Wie lange darf man ein Thema zum Aufmacher treiben?

Geschrieben am 3. August 2013 von Paul-Josef Raue.

Die Frage kennen Redaktionen: Können wir das Thema am dritten Tag immer noch als Aufmacher bringen?

In Thüringen wechselt der Regierungssprecher als Vorstand zu einer Internet-Firma. Er kündigt nicht seinen Job in der Regierung, sondern bekommt von der Ministerpräsidenten den goldenen Handschlag – also viel Geld bis ins hohe Alter.

Ein Leser aus Sondershausen schreibt an die Thüringer Allgemeine (TA):

Was ist mit der TA los? Zum dritten Mal in dieser Woche wird auf der Titelseite der TA die Provinzposse mit Herrn Zimmermann wiedergekäut.

Gibt es nichts Wichtigeres und/oder Besseres zu berichten? Dieser Gaul ist doch schon sowas von tot geritten, töter geht nicht (extra für Sie als Liebhaber der deutschen Sprache).

Es ist ja schön, wenn die Redakteure Luther beherzigen und „den gemeinen Mann auf dem Markt drum fragen und denselbigen auf das Maul sehen, wie (was) sie reden“, aber ich bezweifle, ob die Leser dies zu würdigen wissen. Mal abgesehen davon, dass diese Berichterstattung meiner Meinung nach die Politikverdrossenheit massiv fördert.

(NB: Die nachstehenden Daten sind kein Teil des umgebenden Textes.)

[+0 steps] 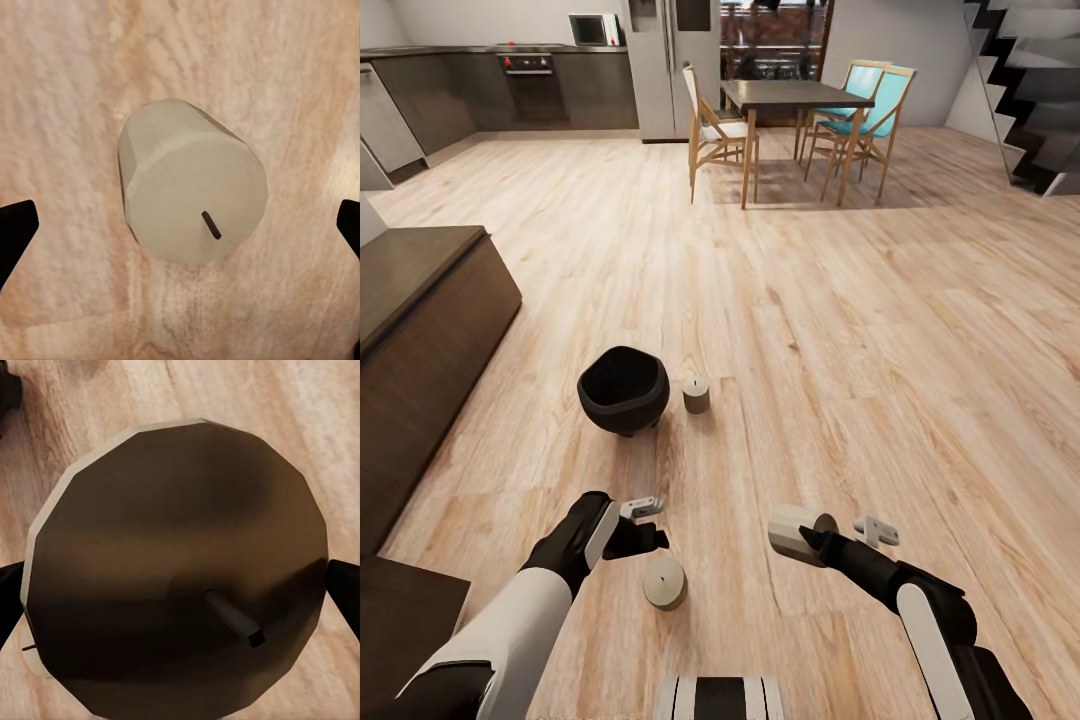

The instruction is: Place each of the two pumpkins and all three candles from the living room inside a cabinet in the living room (use any cabinet), then make sure every cabinet is closed, and position the cauldron so it is next to a table in the living room.

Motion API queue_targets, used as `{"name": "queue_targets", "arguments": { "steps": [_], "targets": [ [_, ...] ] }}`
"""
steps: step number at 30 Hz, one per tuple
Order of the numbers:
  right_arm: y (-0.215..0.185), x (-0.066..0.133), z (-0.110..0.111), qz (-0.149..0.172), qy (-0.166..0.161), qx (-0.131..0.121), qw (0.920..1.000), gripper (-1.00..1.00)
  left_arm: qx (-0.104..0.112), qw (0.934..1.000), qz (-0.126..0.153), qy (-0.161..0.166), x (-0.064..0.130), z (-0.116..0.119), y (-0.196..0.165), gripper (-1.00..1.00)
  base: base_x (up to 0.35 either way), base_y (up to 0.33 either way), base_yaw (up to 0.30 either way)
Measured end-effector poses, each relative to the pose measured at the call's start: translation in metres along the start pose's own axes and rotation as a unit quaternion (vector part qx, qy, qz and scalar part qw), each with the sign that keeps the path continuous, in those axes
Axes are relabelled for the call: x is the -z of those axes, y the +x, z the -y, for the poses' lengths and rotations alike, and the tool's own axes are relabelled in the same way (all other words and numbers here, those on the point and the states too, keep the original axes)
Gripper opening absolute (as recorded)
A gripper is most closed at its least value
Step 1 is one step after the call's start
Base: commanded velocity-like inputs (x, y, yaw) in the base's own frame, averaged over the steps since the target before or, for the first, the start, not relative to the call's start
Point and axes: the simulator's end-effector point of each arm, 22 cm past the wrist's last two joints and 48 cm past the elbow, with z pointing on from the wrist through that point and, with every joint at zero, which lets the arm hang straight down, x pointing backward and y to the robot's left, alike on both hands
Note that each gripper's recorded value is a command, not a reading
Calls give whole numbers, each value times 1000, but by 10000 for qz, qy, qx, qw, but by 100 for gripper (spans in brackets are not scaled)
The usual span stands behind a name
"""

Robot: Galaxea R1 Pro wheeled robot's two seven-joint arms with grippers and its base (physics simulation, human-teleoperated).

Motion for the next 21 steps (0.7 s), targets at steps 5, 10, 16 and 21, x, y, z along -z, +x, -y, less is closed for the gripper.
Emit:
{"name": "queue_targets", "arguments": {
  "steps": [5, 10, 16, 21],
  "targets": [
    [0, 0, 0, 0, 6, 7, 10000, -100, -7, 10000, 3, -8, 0, 0, 0, 100, 57, -39, 0],
    [0, 0, 1, -5, 19, 15, 10000, -100, -10, 10000, 0, -16, 0, -1, 0, 100, 63, -51, 0],
    [1, 0, 1, -7, 21, 16, 10000, -100, -9, 10000, 0, -14, 0, -1, 0, 100, 11, -52, 0],
    [1, 0, 1, -7, 20, 15, 10000, -100, -10, 10000, -3, -16, 0, -1, 0, 100, 1, -15, 0]
  ]
}}
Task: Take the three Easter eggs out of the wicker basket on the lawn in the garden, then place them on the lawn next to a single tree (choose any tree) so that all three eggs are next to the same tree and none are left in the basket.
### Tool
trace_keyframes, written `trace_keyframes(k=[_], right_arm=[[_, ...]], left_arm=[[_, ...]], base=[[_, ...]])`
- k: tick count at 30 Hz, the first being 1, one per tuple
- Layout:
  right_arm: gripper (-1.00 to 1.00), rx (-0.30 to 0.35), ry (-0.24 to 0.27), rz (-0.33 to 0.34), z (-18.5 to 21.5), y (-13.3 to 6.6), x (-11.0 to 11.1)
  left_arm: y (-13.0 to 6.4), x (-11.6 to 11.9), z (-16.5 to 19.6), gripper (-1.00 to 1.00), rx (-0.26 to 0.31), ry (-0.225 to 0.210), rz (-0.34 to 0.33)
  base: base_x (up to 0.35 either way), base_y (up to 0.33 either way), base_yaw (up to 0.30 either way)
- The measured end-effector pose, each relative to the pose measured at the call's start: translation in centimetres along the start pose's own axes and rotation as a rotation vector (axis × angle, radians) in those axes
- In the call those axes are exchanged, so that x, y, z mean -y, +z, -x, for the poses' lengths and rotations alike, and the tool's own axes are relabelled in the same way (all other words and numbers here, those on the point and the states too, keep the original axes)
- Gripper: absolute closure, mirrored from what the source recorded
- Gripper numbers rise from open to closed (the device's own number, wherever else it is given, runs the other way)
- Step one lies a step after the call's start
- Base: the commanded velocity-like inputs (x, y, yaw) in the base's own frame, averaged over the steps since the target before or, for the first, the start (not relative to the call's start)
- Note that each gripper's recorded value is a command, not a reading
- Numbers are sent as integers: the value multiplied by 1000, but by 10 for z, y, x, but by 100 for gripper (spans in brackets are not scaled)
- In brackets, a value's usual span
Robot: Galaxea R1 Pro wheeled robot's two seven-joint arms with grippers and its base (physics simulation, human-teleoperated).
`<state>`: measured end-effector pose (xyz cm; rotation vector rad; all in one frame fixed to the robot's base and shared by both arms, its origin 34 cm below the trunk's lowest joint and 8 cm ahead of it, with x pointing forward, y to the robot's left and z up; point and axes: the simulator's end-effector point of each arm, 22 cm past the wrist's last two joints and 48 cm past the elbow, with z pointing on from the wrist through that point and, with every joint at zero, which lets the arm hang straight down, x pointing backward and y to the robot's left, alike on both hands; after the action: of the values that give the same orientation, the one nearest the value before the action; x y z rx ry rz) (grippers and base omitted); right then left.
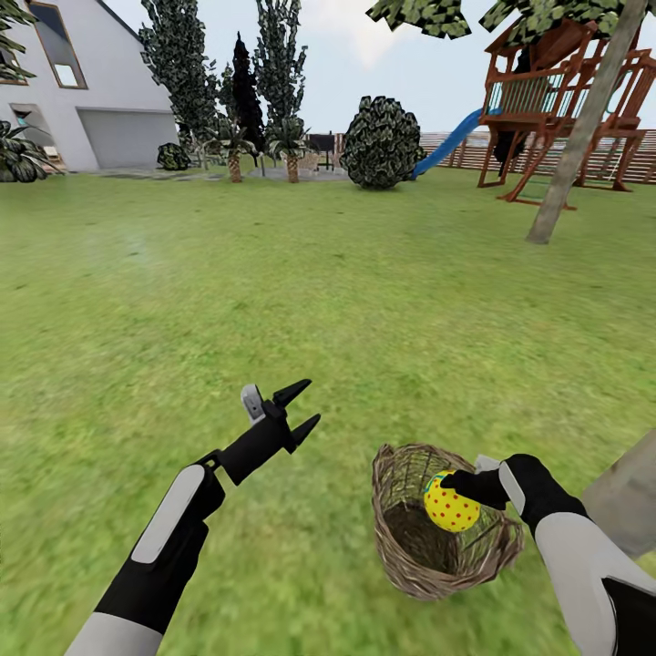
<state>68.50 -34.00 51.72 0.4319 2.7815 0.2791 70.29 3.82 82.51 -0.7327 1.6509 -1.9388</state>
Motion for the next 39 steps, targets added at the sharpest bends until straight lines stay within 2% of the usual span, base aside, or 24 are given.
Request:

(Ironie ein) Wenn meine Frau nicht gern den Hägar läse, hätte ich womöglich die TA schon abbestellt (Ironie aus). Mir ist zwar klar, dass die vielen Seiten der TA täglich irgendwie „gefüllt“ werden müssen und Redakteure auch nur Menschen sind, aber die ständigen Wiederholungen sind eine Beleidigung jedes denkenden Menschen und nerven.

In seiner Samstags-Kolumne „Leser fragen“ antwortet der Chefredakteur:

Provinzposse? Provinz: Ja – wir leben in Thüringen, wir leben gerne hier, wir schämen uns nicht. Posse? Nein – wir haben die Arroganz der Macht an einem Beispiel offenbart; wir haben der Regierung klar gemacht, wie das Volk, das sie vertritt, denkt; wir haben den Mächtigen gezeigt, dass in einer Demokratie Kontrolle wichtig ist – und wir, die Journalisten, sie ernsthaft ausüben.

Die Aufmacher zur Zimmermann-Affäre waren auch keine Wiederholungen. Das Drama hatte, wie in der griechischen Tragödie, drei Akte:

> Der Jammer am ersten Tag: Was ist passiert?

>Der Schrecken am zweiten Tag: Droht eine Katastrophe?

> Am dritten Tag die Lösung, die „Katharsis“: die Reinigung.

Oder glauben Sie, Herr Schwartz, dass eine Regierung schwach wird – wenn wir einmal berichten und dann „Wichtigeres“ auf die erste Seite heben? Ermuntern sie die Mächtigen nicht, durch Schweigen, Halbwahrheiten und Aussitzen die Probleme in ihrem Sinne zu lösen?

„Provinzposse“ – so sähen es die Mächtigen gerne. Wir, die Redakteure, sehen es anders. Durch unsere Kontrolle der Macht fördern wir keine Politikverdrossenheit, sondern zeigen, wie stark eine Demokratie ist – in der Kontrolle funktioniert.